The fire that destroyed
General Harrison
was intense, flashing over the ship so quickly that some items fell into the flooded hold and the tidal shallows next to the ship, landing in the mud practically unharmed. Using hoses, we slowly wash away layers of ash, cinders and mud to reveal a door with its brass pull-ring still bright and shiny—and with traces of paint on the wood. A broken box bears the partial trademark and name of a company that we cannot decipher, but which appears to say “Freres,” indicating a French origin. It is a reminder that California’s gold attracted the goods of a world market.
Then, as the water washes away more of the thick black sediment, I spot the corner of a small pine box. Carefully, and yet eagerly, we work for the next two hours to slowly free it from beneath fallen timbers and piles of broken glass. It is an intact crate. Finally, once the box is clear of debris and cleaned, we photograph and measure it, and survey its location on our site map. Only then do I carefully open the lid. Inside are twelve bottles, packed in straw. Soggy and stuck to the bottles, the straw easily yields as I pick up one bottle. The cork in it is covered with a silver foil cap. The label has disintegrated, but as I wipe the bottle clean and hold it up, the sun illuminates the wine inside. It is now red from oxidation, but the style of the bottle and the cap indicate that it is a German white wine, perhaps some of the “Rhine wine” that Mickle advertised for sale just months before the fire.
Even more bottles—of Madeira, brandy, sherry and Champagne— some still full of liquid, emerge from the mud. The fancy foods inside the store ship were probably all destroyed, I think, but we find what might be samples of pâté. Then I reach down and pick up a perfectly preserved peanut, still in its shell and only slightly singed. Other surprises include rolls and bolts of charred cloth, lying next to melted and fused kegs of nails and tacks. A glint of bright red reveals a bag of small red glass beads, and bits of hardware provide a hint of what was once nice furniture.

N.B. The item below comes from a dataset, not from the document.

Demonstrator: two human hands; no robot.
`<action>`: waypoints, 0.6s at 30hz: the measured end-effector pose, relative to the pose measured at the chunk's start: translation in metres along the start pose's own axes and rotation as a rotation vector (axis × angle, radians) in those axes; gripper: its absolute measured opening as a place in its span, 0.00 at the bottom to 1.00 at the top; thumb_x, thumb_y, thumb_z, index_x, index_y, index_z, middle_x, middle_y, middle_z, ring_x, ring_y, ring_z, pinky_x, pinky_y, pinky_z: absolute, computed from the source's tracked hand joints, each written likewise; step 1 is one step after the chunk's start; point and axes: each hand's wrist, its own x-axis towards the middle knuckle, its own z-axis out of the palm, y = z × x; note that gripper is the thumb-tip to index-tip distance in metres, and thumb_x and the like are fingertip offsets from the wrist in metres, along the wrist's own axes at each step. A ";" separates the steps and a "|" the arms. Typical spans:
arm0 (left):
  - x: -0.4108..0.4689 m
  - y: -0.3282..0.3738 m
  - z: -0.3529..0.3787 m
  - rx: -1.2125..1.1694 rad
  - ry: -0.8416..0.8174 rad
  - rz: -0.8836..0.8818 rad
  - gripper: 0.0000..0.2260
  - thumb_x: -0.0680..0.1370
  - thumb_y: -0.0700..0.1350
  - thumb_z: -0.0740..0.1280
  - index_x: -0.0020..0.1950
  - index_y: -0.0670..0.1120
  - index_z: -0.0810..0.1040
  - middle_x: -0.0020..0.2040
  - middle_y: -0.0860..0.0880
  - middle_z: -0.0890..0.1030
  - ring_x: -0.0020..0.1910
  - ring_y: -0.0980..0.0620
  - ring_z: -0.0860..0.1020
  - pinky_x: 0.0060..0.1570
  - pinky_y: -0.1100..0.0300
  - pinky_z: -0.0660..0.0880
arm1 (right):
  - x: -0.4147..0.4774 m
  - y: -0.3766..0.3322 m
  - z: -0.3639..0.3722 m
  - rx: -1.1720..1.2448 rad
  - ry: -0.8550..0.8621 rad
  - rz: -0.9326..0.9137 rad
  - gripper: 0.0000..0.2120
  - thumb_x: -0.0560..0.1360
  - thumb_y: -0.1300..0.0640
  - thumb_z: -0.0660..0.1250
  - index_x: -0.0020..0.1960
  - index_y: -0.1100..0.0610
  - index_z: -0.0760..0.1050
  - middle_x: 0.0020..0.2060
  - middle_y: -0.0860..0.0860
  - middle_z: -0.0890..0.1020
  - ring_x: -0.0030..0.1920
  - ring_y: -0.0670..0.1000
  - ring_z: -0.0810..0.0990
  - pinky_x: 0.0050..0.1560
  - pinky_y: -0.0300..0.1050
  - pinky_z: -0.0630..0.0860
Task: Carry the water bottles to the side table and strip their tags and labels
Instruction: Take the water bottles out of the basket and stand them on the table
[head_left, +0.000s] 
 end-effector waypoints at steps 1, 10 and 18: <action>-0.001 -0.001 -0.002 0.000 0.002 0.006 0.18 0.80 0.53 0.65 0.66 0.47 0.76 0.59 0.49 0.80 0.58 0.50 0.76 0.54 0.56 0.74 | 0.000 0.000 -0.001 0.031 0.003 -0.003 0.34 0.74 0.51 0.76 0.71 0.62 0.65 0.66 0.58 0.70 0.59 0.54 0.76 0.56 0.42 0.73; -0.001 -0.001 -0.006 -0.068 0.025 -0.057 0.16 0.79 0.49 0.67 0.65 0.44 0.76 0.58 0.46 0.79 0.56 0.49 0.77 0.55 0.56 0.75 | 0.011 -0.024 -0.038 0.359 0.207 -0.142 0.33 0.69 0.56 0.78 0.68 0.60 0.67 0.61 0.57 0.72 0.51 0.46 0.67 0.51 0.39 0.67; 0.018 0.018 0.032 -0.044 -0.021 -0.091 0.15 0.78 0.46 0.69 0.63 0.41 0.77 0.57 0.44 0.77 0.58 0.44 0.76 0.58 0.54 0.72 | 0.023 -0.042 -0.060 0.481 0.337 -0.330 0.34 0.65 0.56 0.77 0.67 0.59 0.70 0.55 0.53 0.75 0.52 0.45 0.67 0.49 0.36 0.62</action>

Our work reminds me of earlier digs in San Francisco—the store ship
Niantic
, destroyed in the same May 1851 fire and discovered in 1978, yielded a variety of well-preserved objects from linoleum rolls to a leather jacket folded by its owner and placed atop a crate. Faber pencils from London, sausage and truffle pâté and French Champagne from Rheims, mixed in with crockery and hardware, made the
Niantic
site a gold-rush Pompeii. Later, in 1986, Pastron and his crew, myself included, excavated an entire half block of buildings that had fallen, still on fire, into the bay’s shallows during the May 1851 fire, and were encapsulated in cold, thick blue mud. We gently washed away the mud to reveal crocks filled with butter, bags of coffee, chests packed with tea leaves, bottled preserves—a jar of cherries was still bright red—and crates of army surplus rifles and ammunition: debris now made priceless by the passing of time and their near-perfect condition, thanks to their being sealed beyond the reach of air and light.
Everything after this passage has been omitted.